Clarity: introduce merge function #2117

lgalabru · 2020-12-02T06:09:24Z

This PR is addressing #1733 by introducing a (set base-tuple tuple).
The initial issue was suggesting merge, it could also be combine, or set (i personally like the symmetry with get) - please chime in on the naming :).

Todo left:

Set cost functions

njordhov · 2020-12-02T06:50:39Z

The verb set is used in the mutating functions map-set and var-set making it a mismatch for a pure function that returns a new merged record.

The term merge is widely used for this functionality: The Clojure lisp dialect has merge; Typed Racket lisp has record-merge2; Ruby has merge; In Javascript, Immutable has merge; Lodash FP has merge.

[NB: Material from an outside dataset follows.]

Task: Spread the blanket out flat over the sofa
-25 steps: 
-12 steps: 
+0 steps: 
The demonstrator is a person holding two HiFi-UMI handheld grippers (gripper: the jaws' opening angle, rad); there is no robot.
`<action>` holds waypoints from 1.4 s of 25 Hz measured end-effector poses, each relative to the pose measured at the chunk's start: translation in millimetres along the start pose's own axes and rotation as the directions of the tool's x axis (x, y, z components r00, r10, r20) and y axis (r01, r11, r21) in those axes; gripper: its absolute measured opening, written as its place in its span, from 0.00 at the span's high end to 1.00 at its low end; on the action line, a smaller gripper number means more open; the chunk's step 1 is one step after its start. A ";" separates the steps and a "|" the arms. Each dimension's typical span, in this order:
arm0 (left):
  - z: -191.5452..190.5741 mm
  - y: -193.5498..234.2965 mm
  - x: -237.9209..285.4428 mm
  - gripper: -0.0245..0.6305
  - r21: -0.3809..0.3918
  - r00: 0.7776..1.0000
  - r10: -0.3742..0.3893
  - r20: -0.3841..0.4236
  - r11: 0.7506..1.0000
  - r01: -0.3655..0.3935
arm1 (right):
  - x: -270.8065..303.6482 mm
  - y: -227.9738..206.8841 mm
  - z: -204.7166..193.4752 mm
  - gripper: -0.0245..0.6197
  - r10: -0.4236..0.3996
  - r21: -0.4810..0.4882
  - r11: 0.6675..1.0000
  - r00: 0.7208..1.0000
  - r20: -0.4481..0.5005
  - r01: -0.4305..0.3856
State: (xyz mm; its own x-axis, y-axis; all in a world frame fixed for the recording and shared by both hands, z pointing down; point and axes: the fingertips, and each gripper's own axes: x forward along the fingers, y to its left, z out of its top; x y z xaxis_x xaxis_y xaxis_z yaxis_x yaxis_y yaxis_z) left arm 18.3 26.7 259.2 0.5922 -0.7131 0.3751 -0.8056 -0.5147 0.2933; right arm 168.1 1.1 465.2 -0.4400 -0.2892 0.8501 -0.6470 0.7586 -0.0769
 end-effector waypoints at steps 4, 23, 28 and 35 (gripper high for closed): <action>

The name merge works well as an input function for e.g.fold:

(fold merge record-list initial-record)

Alternatively, what about using the declarative name record and allow one or more arguments that are merged into a record?

src/vm/functions/mod.rs

kantai · 2020-12-07T19:27:44Z

src/vm/ast/definition_sorter/mod.rs

@@ -254,6 +254,14 @@ impl<'a> DefinitionSorter {
                                    }
                                    return Ok(());
                                }
+                                NativeFunctions::TupleSet => {


Does this need to be handled with a special case in this match? Or could TupleSet just be handled like any other native function (i.e., fall through to line 270, which just iterates over the expressions)?

See also #2123

Addressed with a1a3082

kantai

This looks good to me -- just a couple small comments. One is that I agree with @njordhov that the function can (and should) be implemented as a normal native function. I also agree that it makes more sense to call this merge -- I think set connotes that it is a mutating method, which it isn't.

src/vm/docs/mod.rs

src/vm/types/mod.rs

jcnelson · 2020-12-08T03:37:01Z

src/vm/types/mod.rs

+                        base.type_signature.clone(),
+                    ))?;
+
+            let new_value = match existing_value {


Just to make sure I understand the implications of this code:

(set { a: { c: 1 }, b: 2 } { a: 1 }) will fail at runtime, because when processing a in base, existing_value would be a Value::Tuple but value would be a Value::Uint(_), triggering the CheckErrors::ExpectedTuple error.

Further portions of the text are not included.